__The problem__. An image-free reproduction of the data below is needed: print it exactly.
*** Dataset content Section Begins ***
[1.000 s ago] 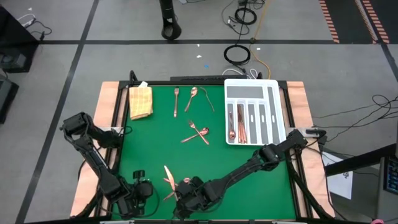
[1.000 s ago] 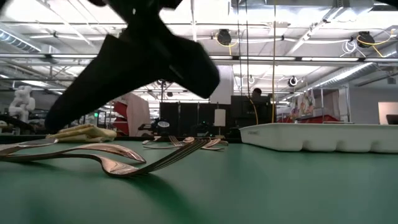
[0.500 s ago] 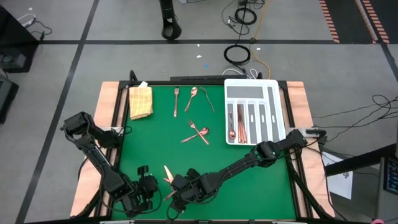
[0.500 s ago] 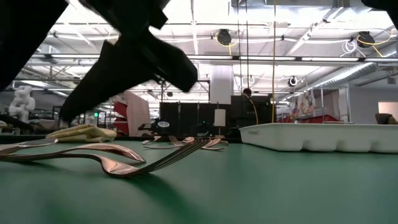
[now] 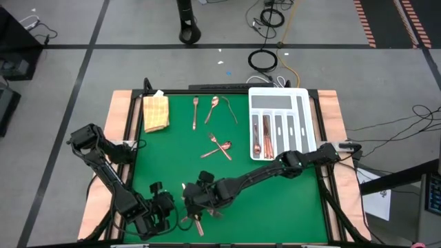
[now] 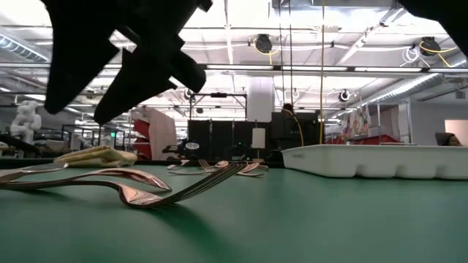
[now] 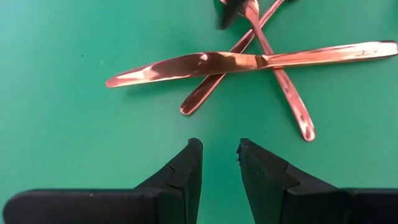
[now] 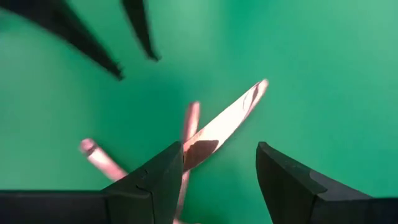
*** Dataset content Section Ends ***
__Answer area__.
[1.000 s ago] 
[1.000 s ago] 
[0.500 s ago] 
[0.500 s ago] 
[now] 
[now] 
[now] 
[now] 

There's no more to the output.